Injury Risk: Collisions with light trucks (SUVs, pickups, vans) are the most deadly, responsible for 46% of bicyclist fatalities.
Urban Danger Zones: Roughly 85% of fatal bike crashes happen in urban areas, often away from intersections where speeds are higher3.
Timing: Most fatal crashes occur during dusk or nighttime, especially between 6 p.m. and 9 p.m. on both weekdays and weekends.
Alcohol Involvement: About 37% of fatal bike crashes involve alcohol—either the driver, the cyclist, or both3.
Non-Vehicle-Related Bicycle Accidents
Fatalities: In 2023, 440 bicyclists died in incidents unrelated to motor vehicles—such as falls, collisions with fixed objects, or other environmental hazards.
Injuries: There were over 400,000 emergency department visits for nonfatal bicycle-related injuries in 2023, many from falls or equipment failures.
Demographics:
Children & Teens: Highest injury rates are among ages 10–14, often from solo crashes.
Adults 55–69: Highest death rates, often from more severe trauma.
Gender Split: Males account for 89% of all bicycle deaths and 4x the injury rate compared to females
If bicycles weren’t already a part of “growing up” and non-CO2 emitting transportation, publication/knowledge of the bicycle-related injury risk might mean that sales and use would be much smaller than they are now. Or maybe we would have many more physical barriers separating bicycles from cars and trucks.
Mark Brophy
Sep 26 2025 at 6:18pm
People wouldn’t wear helmets while riding a bicycle unless it was incredibly dangerous. They should drive cars, instead.
Dylan
Sep 16 2025 at 10:53am
A little bit of anecdotal experience from NYC. I started riding regularly in 2009, which is about the time that New York got started in earnest adding bike lanes. For a couple of years, the bike lanes felt mostly empty when I was commuting to work, but that slowly changed, and now the bike lanes are so full in Manhattan that we need multiple lanes to not get stuck behind a long line of traffic.

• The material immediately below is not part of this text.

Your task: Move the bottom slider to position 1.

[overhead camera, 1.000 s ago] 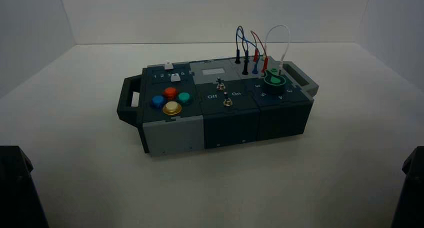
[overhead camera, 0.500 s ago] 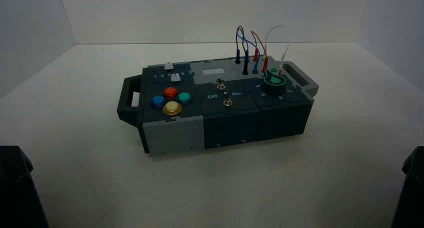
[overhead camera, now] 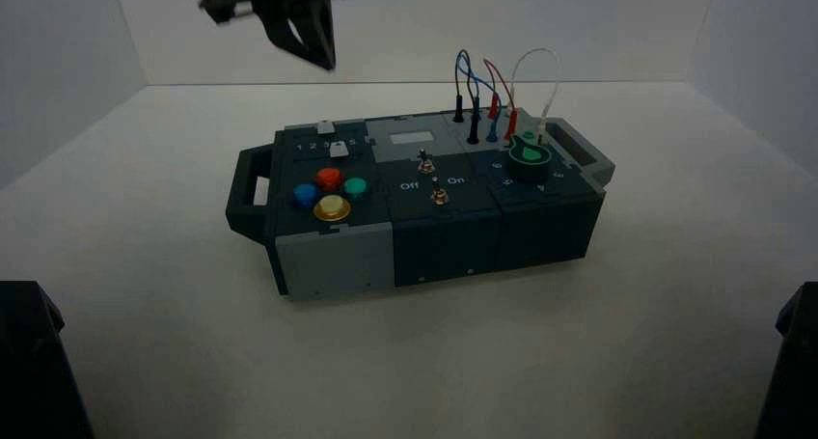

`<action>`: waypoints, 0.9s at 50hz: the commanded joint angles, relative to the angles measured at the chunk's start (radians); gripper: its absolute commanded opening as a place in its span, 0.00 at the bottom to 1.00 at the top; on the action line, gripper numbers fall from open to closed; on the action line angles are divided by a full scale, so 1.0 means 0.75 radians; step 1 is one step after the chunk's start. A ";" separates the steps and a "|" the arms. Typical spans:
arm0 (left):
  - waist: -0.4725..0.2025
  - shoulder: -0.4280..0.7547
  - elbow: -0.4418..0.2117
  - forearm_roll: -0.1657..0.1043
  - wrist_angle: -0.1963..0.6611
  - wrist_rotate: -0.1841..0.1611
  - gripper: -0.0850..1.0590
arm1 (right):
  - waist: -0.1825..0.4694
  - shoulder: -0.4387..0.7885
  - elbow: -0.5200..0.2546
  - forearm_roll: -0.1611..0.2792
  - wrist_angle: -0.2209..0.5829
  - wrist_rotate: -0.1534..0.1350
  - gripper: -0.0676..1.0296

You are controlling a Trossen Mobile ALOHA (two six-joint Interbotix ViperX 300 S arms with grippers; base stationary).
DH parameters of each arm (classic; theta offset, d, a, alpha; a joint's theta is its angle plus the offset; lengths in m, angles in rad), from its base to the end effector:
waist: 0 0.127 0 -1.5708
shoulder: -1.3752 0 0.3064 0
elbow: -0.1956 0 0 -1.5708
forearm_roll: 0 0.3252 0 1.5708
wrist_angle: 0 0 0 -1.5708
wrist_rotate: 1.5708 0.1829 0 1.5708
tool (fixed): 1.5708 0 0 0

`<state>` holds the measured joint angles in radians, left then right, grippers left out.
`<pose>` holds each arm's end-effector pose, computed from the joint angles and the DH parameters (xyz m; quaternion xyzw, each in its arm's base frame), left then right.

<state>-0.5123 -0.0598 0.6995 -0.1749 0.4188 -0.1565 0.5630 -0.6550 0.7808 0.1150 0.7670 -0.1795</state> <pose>0.3360 -0.2038 0.0779 -0.0219 0.5233 -0.1682 0.8351 0.2473 0.1733 0.2192 -0.1442 0.4035 0.3049 0.8505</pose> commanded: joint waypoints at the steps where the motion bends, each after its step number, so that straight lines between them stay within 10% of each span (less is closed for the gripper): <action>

Obviously, Manhattan is not like much of the rest of the country. It’s dense, mostly flat, weather is decent most of the time, and traveling by car is expensive and inconvenient. So, I don’t want to suggest that the experience here is universal, just that you can’t’ extrapolate from one additional bike path a couple of months after it finishes. It takes a lot of connecting infrastructure and time for people to change habits.
Matthias
Sep 17 2025 at 11:05am
Check out the book The High Cor of Free Parking.
Street parking and mandatory meaning parking are pretty disruptive and destructive. I wish they’d remove street parking on my street, it would make the street much more inviting for pedestrians.
Parking should be provided like all other goods and services: by willing private businesses. Not forcible and not forcibly for free, and not by the tax payer for free to car owners.
Grand Rapids Mike
Sep 18 2025 at 4:50pm
Just a comment on the safety of bicyclists. I live in Chicago burbs. An observation or two is that they don’t obey traffic laws, including not stopping at stop signs, cutting across traffic with the overall goal of expecting car drivers job to avoid hitting them. This non safe behavior is magnified in evening when they don’t wear bright yellow or some type clothing identifying the bicyclist. So besides the non economic expansion of bike lanes there is bike rider behavior thought process of driving the bike with the expectation that the car driver is responsible for their safety, since the bicyclist is not using a carbon based transportation instrument.
The safety issue is now increased with increase in electric bikes, scoters and similar stuff. Some cities are now passing safety laws restricting their use.